* [PROBLEM] Those lines of the data that hold the word "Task" are to be copied out.

[ENTRIES SUPPLIED — start]

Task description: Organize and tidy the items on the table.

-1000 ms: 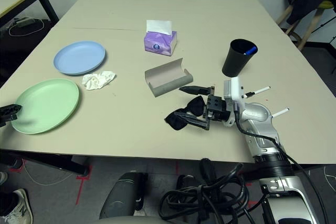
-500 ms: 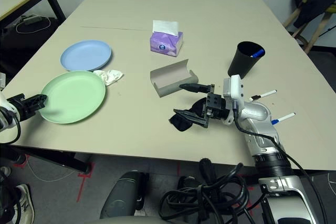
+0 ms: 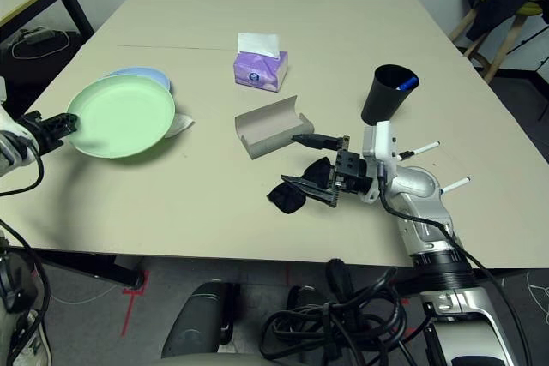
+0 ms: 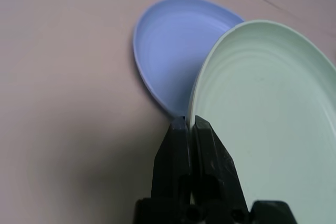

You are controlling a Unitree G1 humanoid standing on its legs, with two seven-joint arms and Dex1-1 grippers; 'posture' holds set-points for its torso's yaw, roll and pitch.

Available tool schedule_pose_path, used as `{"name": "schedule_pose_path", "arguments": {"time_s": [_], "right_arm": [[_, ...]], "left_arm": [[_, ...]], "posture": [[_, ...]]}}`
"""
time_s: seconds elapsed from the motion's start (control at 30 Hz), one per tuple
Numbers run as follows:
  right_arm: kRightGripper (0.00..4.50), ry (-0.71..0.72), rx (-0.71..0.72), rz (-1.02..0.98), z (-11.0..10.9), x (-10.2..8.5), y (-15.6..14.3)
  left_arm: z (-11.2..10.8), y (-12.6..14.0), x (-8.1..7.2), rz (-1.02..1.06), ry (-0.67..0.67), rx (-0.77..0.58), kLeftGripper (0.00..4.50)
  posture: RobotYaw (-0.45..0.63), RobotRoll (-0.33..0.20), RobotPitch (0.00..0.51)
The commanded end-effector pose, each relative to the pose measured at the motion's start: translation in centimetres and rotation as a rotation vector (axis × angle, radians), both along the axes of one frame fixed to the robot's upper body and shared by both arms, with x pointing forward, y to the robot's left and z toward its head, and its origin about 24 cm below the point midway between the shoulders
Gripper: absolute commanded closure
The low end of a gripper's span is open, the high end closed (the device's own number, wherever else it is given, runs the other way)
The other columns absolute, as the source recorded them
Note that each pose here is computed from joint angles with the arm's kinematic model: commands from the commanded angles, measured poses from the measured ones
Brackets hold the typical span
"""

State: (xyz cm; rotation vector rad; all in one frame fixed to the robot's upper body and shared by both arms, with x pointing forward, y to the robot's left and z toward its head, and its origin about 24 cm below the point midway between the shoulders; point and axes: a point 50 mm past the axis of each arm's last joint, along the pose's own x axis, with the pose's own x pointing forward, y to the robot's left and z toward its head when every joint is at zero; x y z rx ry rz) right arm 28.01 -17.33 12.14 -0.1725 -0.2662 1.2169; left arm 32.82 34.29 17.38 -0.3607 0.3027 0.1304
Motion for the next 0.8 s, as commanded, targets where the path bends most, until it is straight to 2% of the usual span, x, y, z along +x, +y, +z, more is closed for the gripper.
{"name": "schedule_pose_path", "arguments": {"time_s": [0.03,0.2,0.37,0.6,0.8], "right_arm": [[0.00,-0.006,0.024,-0.031,0.3,0.0,-0.3],[0.00,-0.004,0.042,-0.054,0.2,-0.1,-0.3],[0.00,0.000,0.058,-0.067,0.0,-0.4,0.1],[0.00,0.008,0.069,-0.074,-0.3,-0.6,0.4],[0.00,0.007,0.075,-0.078,-0.3,-0.6,0.4]], "left_arm": [[0.1,-0.5,1.6,0.059,-0.023,0.011,4.47],[0.2,-1.6,3.7,0.139,-0.050,-0.049,4.47],[0.5,-2.5,5.0,0.213,-0.058,-0.124,4.47],[1.0,-2.3,5.7,0.382,-0.082,-0.194,4.47],[0.8,-2.6,5.9,0.470,-0.073,-0.180,4.47]], "posture": [[0.16,0.000,0.082],[0.17,0.000,0.080],[0.17,0.000,0.077],[0.18,0.000,0.074],[0.17,0.000,0.074]]}}
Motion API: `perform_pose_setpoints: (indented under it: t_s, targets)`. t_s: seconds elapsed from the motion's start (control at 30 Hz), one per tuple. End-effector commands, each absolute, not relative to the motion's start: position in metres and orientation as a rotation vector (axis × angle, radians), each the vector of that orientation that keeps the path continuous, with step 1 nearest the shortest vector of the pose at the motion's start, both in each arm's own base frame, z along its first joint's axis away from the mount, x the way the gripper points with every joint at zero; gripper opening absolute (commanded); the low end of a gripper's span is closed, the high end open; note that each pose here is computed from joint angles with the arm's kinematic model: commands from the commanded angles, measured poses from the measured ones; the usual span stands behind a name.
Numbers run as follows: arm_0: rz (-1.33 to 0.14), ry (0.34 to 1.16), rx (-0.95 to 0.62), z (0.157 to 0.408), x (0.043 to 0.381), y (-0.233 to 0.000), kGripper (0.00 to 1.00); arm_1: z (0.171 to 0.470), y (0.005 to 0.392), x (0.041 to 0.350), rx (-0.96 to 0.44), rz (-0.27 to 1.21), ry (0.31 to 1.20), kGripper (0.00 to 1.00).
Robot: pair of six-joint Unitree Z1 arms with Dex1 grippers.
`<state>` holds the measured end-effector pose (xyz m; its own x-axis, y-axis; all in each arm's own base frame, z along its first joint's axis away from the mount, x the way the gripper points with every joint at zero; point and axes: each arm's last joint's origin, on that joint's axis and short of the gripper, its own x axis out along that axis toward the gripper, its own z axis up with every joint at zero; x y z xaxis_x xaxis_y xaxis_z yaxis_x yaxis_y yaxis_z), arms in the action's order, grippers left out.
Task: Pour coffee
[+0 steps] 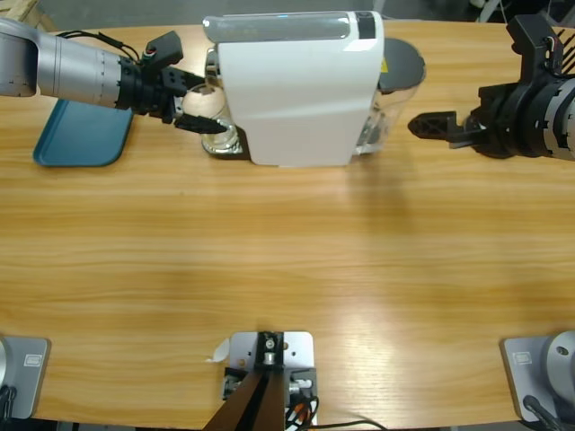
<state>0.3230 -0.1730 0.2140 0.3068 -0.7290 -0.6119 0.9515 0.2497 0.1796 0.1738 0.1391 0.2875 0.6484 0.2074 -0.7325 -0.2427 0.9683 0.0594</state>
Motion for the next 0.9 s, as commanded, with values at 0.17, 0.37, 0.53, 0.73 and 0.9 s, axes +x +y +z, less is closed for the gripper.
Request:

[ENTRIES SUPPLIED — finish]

* [REPLY TO THE EXERCISE]
Task description: Organize and tidy the items on the table.
Task: Pour coffee

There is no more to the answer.